* [WORK ORDER] Copy the lines below exactly, starting with the first and finishing with the one holding "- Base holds"; do not copy the pictures.

*** Opening EXTRACTED DATA ***

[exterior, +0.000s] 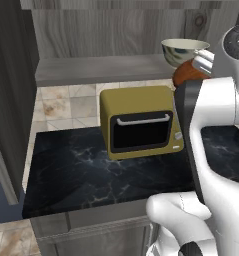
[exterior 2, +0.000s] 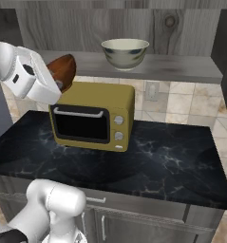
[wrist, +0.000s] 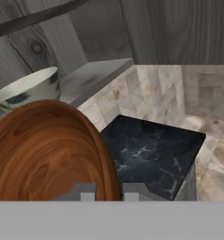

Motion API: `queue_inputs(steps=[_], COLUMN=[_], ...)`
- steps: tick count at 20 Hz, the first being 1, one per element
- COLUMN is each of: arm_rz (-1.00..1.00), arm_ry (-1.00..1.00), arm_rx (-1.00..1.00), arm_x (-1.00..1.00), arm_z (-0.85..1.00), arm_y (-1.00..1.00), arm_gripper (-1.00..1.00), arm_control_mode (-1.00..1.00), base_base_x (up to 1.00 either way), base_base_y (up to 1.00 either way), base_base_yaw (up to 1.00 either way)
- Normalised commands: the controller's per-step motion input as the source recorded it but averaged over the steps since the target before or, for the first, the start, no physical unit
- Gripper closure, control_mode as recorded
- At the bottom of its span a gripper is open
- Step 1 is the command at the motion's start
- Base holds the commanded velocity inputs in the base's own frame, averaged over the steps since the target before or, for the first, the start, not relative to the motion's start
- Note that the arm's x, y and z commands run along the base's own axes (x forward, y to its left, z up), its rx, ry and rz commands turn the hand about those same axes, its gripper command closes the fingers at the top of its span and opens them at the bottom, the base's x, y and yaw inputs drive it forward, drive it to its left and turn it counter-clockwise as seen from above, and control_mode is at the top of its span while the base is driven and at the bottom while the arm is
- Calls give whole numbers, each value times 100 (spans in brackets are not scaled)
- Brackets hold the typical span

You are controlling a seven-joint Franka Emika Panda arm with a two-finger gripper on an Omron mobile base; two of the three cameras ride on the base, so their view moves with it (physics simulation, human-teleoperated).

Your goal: Pick up the bowls on the counter and stack them on top of one another in the open cabinet. Place the smaller bowl on top of the larger bowl.

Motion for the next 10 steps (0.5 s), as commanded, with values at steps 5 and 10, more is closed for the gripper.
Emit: queue_inputs(steps=[5,10], arm_rz=[-11,-10], arm_ry=[-7,-6], arm_rx=[4,9], arm_x=[-5,-5], arm_z=[29,23], arm_y=[-14,-15], arm_gripper=[100,100], arm_control_mode=[-100,-100], base_base_x=[0,0], base_base_y=[0,0], base_base_yaw=[0,0])
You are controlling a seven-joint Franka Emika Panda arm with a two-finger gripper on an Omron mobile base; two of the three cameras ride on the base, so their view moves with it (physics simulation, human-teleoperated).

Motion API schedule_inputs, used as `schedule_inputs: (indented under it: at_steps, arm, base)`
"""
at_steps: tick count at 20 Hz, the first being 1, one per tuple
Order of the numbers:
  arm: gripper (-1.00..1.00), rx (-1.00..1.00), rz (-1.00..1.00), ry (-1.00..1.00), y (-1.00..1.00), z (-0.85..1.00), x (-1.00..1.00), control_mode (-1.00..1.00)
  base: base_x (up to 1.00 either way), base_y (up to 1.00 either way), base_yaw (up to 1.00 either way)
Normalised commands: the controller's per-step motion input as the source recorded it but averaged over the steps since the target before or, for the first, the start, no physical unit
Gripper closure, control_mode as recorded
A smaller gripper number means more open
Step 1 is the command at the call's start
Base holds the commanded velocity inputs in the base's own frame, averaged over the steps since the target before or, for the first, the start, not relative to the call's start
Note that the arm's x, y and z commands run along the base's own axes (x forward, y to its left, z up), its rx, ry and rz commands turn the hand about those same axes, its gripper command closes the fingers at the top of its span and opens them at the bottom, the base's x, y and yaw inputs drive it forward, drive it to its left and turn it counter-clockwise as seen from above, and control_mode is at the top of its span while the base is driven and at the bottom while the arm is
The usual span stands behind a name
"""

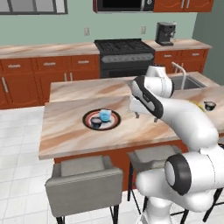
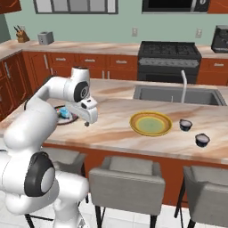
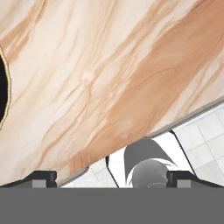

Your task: Place two yogurt containers on each plate.

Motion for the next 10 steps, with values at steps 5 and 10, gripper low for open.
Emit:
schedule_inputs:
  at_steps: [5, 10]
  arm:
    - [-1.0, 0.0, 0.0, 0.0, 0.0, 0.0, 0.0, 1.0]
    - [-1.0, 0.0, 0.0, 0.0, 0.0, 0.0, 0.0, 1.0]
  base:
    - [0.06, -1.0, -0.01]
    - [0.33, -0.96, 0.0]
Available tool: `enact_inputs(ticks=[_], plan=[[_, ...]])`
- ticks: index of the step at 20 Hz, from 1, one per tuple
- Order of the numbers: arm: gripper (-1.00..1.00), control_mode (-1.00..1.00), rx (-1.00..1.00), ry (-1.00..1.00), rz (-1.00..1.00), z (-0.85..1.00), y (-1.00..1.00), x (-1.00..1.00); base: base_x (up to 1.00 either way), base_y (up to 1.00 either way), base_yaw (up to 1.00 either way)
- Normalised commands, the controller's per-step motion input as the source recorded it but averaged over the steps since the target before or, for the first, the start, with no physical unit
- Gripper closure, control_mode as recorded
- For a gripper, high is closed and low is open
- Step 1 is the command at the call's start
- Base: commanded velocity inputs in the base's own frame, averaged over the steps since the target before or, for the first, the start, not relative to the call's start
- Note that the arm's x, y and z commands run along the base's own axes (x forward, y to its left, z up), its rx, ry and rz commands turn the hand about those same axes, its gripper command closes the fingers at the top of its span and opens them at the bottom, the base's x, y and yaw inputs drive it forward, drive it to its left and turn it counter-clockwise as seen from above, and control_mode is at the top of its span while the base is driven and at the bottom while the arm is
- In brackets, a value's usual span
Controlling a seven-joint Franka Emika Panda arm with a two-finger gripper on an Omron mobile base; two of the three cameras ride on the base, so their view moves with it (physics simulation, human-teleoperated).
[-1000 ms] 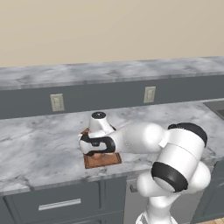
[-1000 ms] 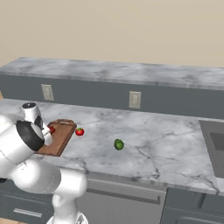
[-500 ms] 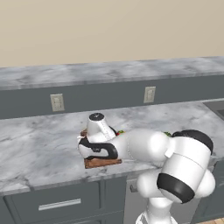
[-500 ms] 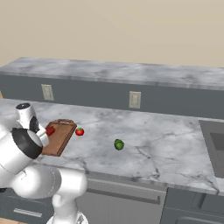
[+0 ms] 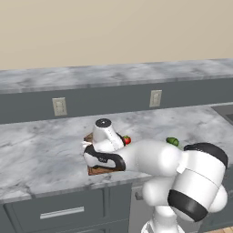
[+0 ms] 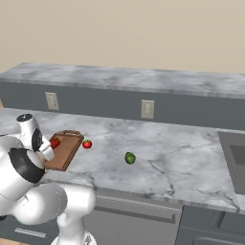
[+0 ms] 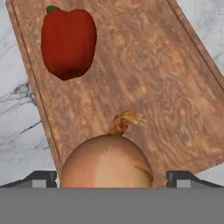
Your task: Place the avocado, onion, tomato, and bell pepper on the cutting board.
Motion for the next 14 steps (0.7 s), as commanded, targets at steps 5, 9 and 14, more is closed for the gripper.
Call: enact_inputs(ticks=[5,9,14], plan=[[-1.0,-1.0,0.0,-0.15,0.0,0.65,0.0,0.0,0.0,0.0,0.0],[-1.0,-1.0,0.0,-0.13,0.0,0.63,-0.13,0.0,0.0,0.0,0.0],[-1.0,-1.0,0.0,-0.14,0.0,0.53,-0.55,0.0,0.0,0.0,0.0]])
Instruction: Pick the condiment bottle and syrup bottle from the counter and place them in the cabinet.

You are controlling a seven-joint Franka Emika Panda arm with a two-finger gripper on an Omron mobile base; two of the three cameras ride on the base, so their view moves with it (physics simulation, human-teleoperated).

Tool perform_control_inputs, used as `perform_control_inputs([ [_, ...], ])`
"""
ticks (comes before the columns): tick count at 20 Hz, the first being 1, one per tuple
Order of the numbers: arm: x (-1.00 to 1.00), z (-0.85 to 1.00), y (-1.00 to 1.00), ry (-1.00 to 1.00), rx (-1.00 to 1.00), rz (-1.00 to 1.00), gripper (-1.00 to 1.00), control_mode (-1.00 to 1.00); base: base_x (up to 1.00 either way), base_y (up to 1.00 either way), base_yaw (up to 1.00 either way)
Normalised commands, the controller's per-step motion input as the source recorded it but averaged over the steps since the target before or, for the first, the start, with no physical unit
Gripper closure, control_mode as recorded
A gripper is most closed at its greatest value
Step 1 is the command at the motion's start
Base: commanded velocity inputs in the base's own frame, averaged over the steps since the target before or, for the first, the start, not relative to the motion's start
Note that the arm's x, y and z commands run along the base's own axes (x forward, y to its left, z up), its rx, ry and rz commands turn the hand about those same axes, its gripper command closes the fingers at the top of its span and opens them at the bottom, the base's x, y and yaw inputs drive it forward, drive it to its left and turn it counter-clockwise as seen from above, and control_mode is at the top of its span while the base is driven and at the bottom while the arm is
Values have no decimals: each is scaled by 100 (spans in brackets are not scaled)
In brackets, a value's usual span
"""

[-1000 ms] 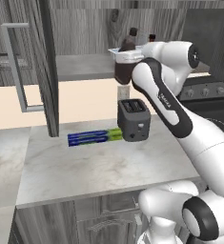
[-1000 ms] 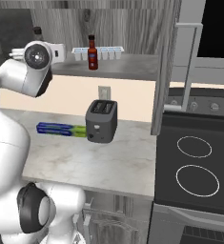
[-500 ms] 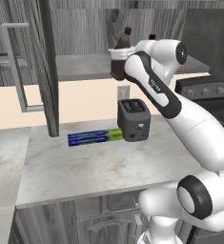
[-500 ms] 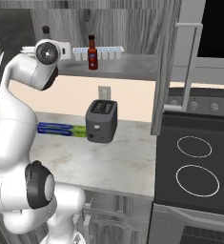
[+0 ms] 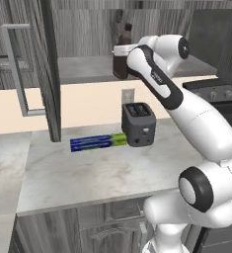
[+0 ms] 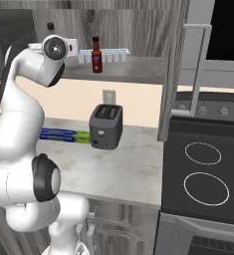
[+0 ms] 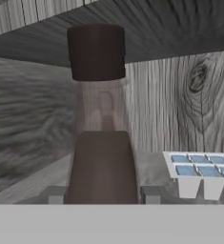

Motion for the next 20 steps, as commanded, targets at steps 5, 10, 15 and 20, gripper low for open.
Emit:
perform_control_inputs([
  [5,12,-21,0,0,-3,0,100,-100,0,0,0],
  [10,3,-23,0,0,-6,0,100,-100,0,0,0],
  [15,14,-20,0,0,-7,0,100,-100,0,0,0],
  [20,27,-15,0,0,-1,0,100,-100,0,0,0],
])
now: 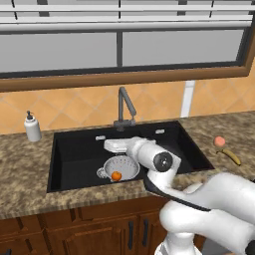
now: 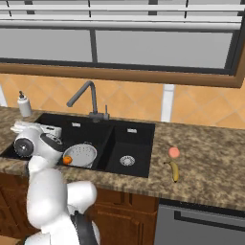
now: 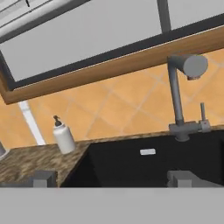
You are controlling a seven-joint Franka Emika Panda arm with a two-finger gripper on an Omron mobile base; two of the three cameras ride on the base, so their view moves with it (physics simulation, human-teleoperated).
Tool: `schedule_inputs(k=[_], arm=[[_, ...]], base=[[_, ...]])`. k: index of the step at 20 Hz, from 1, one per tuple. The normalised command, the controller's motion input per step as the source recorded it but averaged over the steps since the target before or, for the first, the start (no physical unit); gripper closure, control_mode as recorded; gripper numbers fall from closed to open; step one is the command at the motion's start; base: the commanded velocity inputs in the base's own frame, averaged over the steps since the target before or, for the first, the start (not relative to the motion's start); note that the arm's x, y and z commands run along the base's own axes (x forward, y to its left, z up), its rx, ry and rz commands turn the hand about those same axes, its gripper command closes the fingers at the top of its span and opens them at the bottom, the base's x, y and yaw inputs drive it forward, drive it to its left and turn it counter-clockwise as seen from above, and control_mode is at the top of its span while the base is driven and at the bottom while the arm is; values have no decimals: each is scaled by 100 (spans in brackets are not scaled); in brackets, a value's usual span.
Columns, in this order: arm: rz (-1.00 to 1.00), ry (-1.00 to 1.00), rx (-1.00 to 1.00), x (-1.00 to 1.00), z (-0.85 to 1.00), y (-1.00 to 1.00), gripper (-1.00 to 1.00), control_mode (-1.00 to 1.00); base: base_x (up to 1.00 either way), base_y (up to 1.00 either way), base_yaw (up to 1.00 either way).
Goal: Put the colander in the sink, put the tangerine, banana, peach in the colander, and turn on the sink faucet and pour water over the colander.
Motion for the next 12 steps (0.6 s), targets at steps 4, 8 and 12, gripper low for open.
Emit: schedule_inputs(k=[4,8,12], arm=[[0,14,14,-100,88,-34,-100,-100],[-9,19,18,-96,40,-86,-100,-100],[-25,56,4,-35,6,-100,-100,-100]], base=[[0,0,0],[0,0,0],[0,0,0]])
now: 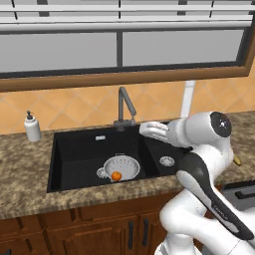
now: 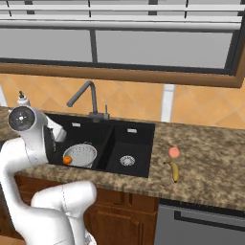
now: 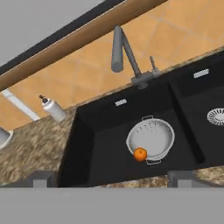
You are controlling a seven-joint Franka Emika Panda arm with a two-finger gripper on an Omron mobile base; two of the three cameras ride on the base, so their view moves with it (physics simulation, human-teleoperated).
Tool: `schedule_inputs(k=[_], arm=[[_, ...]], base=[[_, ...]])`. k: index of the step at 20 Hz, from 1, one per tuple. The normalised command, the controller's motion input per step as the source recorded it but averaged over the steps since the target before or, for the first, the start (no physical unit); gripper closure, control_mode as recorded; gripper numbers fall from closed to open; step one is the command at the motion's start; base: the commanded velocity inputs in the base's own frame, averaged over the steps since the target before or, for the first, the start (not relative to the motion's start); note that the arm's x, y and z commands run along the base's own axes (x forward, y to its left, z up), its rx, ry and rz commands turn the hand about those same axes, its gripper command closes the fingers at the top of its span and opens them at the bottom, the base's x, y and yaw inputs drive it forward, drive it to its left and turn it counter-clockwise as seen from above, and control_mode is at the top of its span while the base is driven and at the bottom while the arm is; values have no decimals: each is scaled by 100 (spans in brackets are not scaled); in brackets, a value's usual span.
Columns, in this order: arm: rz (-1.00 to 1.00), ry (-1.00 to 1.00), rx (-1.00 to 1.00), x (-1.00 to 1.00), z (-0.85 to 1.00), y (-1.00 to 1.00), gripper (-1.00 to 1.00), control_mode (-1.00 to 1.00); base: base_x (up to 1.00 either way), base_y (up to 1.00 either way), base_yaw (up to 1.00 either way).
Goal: Put the colander in the sink, put the tangerine, banana, peach in the colander, and turn on the sink faucet and pour water over the colander.
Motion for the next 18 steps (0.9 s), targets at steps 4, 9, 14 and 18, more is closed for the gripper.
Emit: schedule_inputs(k=[4,9,14,18], arm=[[-36,58,0,-17,-1,-100,-100,-100],[-42,11,6,-44,-36,-100,-100,-100],[-24,8,10,-31,-43,-100,-100,-100],[-29,19,10,-2,-34,-100,-100,-100]], base=[[0,0,0],[0,0,0],[0,0,0],[0,0,0]])
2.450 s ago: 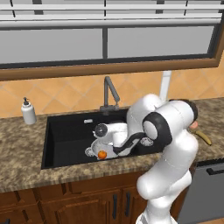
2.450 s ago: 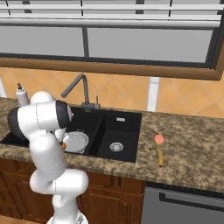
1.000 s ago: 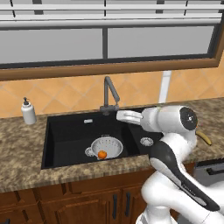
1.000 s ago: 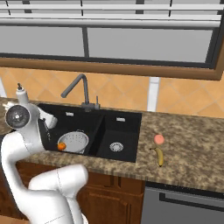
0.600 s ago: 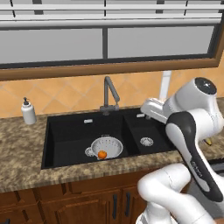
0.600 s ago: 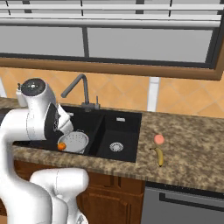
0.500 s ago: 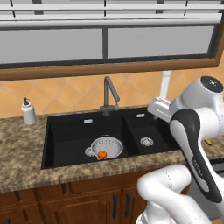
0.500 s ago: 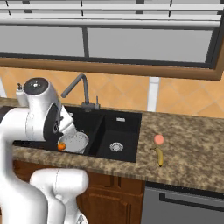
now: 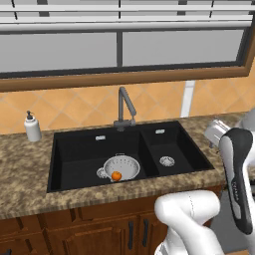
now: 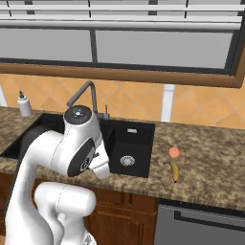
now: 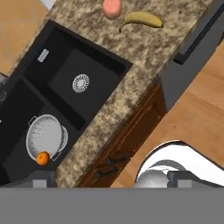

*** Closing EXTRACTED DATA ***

* [RESPONSE AREA]
[exterior, +0.000s] 
[exterior 2, +0.000s] 
[wrist, +0.000s] 

Motion API: `queue_inputs(steps=[_], COLUMN=[_], ...)`
- steps: tick count at 20 Hz, the first being 1, one per element
- COLUMN is each of: arm_rz (-1.00..1.00), arm_ry (-1.00..1.00), arm_rx (-1.00..1.00), arm_x (-1.00..1.00), arm_z (-0.85..1.00), arm_y (-1.00..1.00), arm_gripper (-1.00..1.00), arm_control_mode (-1.00..1.00), base_base_x (up to 1.00 either way), base_base_y (up to 1.00 either way), base_base_yaw (up to 1.00 either way)
- Normalised commands: the controller's per-step motion input as the source recorded it but averaged over the steps since the target before or, for the first, the start, no physical unit
- Gripper closure, control_mode as recorded
- At the bottom of its span a gripper is open
- Step 1 is the command at the motion's start
- Base holds the commanded velocity inputs in the base's own frame, averaged over the steps since the target before or, for the first, the start, not relative to the motion's start

Nothing else belongs in this output.